The reducer also writes the empirical fiber classification. It must use the
fiber-classification procedure pinned in
[`PHASE4_THREEBODY.md`](PHASE4_THREEBODY.md) §5 exactly as written — the same
`Σ` partition keys, the ≥20-Bayes-reached-samples bin threshold, the
exact-match common-action rule, and the `undecidable` handling — not a
reinvented binning. That section is the single authoritative definition; this
reducer is its implementation.

Outputs:

- `phase4-regret.csv`;
- `phase4-regret-summary.csv`;
- `cell-fibers.json`.

Negative-regret sanity rule: if the Bayes floor produces negative regret on
more than 5% of rows, the run is non-decisive and the floor must be repaired
before Phase 4 can interpret the gate.

### BF-4: Capped Probe

Run a capped probe that obeys the ~10-minute rule. Record:

- wall-clock from `manifest.json` `startedAt` / `completedAt`;
- trials completed;
- seconds per trial;
- seconds per envelope cell;
- estimated wall-clock for the full proof lock;
- whether the full lock must move to a long-budget runner.

Scratch output should live under `results/proof/phase4/_probe-*` and be cleaned
after the measured rate is copied into the spec or result note.

#### BF-4 Probe Receipt (2026-05-16, `bf4-probe-20260516-173223`)

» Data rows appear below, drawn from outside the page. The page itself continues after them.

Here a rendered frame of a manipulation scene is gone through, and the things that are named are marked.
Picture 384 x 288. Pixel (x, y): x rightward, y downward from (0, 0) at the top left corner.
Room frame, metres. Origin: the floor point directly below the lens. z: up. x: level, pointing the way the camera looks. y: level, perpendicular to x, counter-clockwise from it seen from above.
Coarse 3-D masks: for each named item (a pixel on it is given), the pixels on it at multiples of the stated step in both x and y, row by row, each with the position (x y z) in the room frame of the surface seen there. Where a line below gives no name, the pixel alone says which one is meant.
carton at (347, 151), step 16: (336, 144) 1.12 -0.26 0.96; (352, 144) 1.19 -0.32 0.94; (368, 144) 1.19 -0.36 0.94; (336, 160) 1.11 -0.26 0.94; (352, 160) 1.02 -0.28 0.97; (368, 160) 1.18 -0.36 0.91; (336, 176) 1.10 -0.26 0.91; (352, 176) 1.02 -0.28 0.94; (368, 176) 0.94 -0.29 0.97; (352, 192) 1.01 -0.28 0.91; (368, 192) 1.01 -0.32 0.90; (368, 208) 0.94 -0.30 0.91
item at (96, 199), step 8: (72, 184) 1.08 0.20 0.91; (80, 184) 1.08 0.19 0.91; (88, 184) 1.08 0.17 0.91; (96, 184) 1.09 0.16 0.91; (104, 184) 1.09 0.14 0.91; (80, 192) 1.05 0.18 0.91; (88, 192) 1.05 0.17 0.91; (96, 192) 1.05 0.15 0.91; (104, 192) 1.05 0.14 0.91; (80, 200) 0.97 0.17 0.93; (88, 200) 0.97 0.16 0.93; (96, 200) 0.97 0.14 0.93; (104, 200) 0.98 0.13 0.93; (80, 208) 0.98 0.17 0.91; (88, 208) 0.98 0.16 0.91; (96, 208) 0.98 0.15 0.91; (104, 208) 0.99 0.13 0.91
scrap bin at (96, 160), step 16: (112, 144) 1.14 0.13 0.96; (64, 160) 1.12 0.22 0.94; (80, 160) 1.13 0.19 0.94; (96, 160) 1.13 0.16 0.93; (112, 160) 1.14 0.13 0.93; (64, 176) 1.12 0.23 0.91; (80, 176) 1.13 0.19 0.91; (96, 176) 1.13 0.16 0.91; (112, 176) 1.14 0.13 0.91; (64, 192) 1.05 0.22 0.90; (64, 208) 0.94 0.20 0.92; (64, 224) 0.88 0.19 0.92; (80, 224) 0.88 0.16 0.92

First capped probe, 1 envelope cell (`mu_1 dt_0.01 r_1.075 v_1.1 thrust_0.4
noise_0`, near_escape, 2 seeds). Recorded:

- **Rate / runtime gate: EXCEEDED.** Bayes-floor step
  `00:32:25 → 00:46:55` ≈ 14.5 min for 2 trials + per-cell passive guard
  calibration ⇒ **~7 min per Bayes trial** at smoke settings (256 particles,
  horizon 16). The PHASE4_THREEBODY §3 proof grid (~216 cells × seeds + per-cell
  calibration) extrapolates to a multi-day run. **Disposition: BF-5 / full lock
  must move to a long-budget runner; no inline or local expansion.**
- **Join / caseId-drift guard: PASS.** `joinedRowCount = 2`; the pre-run
  zero-join assertion held (finding-3 trap did not bite this run). Keep the
  assertion before any future probe.
- **Floor-sanity gate: NON-DECISIVE — root cause found.** Negative regret on
  both rows (`regret ≈ −0.60`). Diagnosis from `bayes-actions.csv`: the floor
  chose zero thrust on 643/649 steps and `expected_safe_time` was identically
  `0.16` (= horizon 16 × dt 0.01) across **all nine** candidates. Escape in the
  near-escape pocket occurs at ~6 time units (~600 steps), so within any
  16-step rollout no particle reaches a terminal event — every candidate
  accrues the full horizon, the dt-wide tie band flattens them, and the ΔV
  tie-break forces zero thrust. The floor degenerated to the passive `off`
  controller (ΔV ≈ 0.024 vs the signature controller's ≈ 1.99), so it is not a
  valid lower bound and the gate is correctly held un-evaluated.
- **Repair applied (BF-2 design change, 2026-05-16):** the shaped planning
  objective + reconciled tie order above. A tiny sanity smoke confirmed the
  shaped score now discriminates candidates (terminal-margin spread) and the
  floor selects steering actions instead of passive zero thrust. Floor-validity
  invariant preserved by construction.
- **Required before BF-5:** a fresh capped re-probe on the long-budget runner
  with the shaped objective, confirming floor-sanity PASS (negative-regret rate
  ≤ 5%) and recording the new per-trial rate; **and** a passing BF-4b off-set
  guard-calibration receipt (see below) — floor-sanity alone is no longer
  sufficient to stage the full lock.

#### BF-4 Shaped Re-Probe Receipt (2026-05-16, `bf4-shaped-reprobe-20260516-180425`)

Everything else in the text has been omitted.